Software & Data Management
Control and method programming are executed via Agilent ChemStation (Rev. A.10.x or later) or OpenLab CDS (v2.5+), enabling full sequence definition, injection parameter scripting (e.g., partial loop fill, needle wash cycles, post-injection flush), and real-time status monitoring. Audit trail functionality logs all user actions—including method edits, sequence changes, and calibration events—with immutable timestamps and operator identification. Data export conforms to ASTM E1957 and AIA/CDIF chromatographic data interchange standards. Raw signal files (.D directories) retain full metadata: injection time, vial position, wash cycle count, pressure trace snippets (if pump-integrated), and hardware error flags.
Applications
- Pharmaceutical stability-indicating assays requiring low carryover and high inter-day repeatability
- High-throughput screening (HTS) of compound libraries using 384-well plate formats
- Regulatory bioanalysis (PK/PD studies) under GLP conditions with full traceability
- Method transfer between R&D and QC labs due to standardized hardware interface and method portability
- Environmental residue analysis where matrix complexity demands rigorous needle cleaning protocols
- Academic teaching labs requiring rugged, serviceable instrumentation with documented maintenance history
FAQ
Is this unit factory-refurbished or third-party refurbished?
This unit has undergone certified refurbishment by an Agilent-authorized service partner, including replacement of wear-prone components (syringe seals, rotor seals, needle, wash port valves), full hydraulic pressure testing, and firmware update to the latest stable release.
Does it include a warranty?
Yes—a 12-month limited hardware warranty is included, covering parts and labor for defects in materials or workmanship under normal laboratory use.
Can it be integrated with non-Agilent HPLC systems?

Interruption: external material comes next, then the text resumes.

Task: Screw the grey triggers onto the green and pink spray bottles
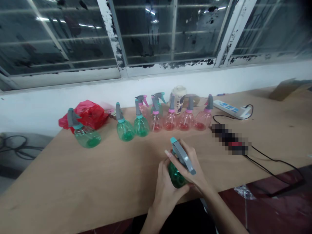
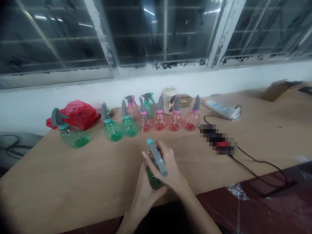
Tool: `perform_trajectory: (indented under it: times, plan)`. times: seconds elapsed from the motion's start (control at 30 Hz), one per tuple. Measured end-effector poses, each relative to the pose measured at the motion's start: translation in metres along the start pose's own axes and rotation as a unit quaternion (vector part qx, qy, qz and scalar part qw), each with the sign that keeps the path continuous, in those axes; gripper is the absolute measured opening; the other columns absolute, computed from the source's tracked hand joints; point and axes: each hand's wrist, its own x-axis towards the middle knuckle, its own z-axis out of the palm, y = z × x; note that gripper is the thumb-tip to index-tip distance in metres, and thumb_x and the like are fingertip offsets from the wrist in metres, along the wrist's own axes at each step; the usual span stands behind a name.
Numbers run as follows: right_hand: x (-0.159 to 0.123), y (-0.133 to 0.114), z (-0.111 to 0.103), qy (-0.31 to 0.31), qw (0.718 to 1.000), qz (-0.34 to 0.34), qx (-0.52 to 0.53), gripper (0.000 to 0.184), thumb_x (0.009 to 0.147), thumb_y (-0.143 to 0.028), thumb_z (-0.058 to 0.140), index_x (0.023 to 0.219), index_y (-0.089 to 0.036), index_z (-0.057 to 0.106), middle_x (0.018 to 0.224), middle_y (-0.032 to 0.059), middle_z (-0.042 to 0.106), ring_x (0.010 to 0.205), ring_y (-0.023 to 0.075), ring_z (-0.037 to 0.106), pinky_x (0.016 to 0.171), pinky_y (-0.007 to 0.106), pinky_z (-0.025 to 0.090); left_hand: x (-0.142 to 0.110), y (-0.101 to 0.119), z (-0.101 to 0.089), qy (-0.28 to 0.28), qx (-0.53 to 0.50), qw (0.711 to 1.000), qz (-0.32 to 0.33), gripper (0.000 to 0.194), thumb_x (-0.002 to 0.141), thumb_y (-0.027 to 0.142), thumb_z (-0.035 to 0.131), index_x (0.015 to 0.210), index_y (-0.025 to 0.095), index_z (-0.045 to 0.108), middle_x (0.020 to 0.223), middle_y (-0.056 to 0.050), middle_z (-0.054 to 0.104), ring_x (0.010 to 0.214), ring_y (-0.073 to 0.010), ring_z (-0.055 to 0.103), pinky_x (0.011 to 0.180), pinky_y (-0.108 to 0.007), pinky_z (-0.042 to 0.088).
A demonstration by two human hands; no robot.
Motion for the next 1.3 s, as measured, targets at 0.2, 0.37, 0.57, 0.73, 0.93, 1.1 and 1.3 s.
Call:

Mechanical and electrical interfaces follow standard Agilent GPIB and RS-232 protocols; analog trigger outputs and TTL-compatible start signals allow integration with select third-party pumps and detectors—but full sequence synchronization requires Agilent CDS software.
What documentation accompanies the unit?
Each shipment includes a Certificate of Refurbishment, calibration report (injection volume accuracy, carryover test results, temperature uniformity map), service history log, and original Agilent operational manuals in English.
Is remote diagnostic support available?
Yes—Agilent Remote Assistance (via secure VPN) is supported for troubleshooting, provided the host PC meets minimum network security requirements and runs current OpenLab CDS client software.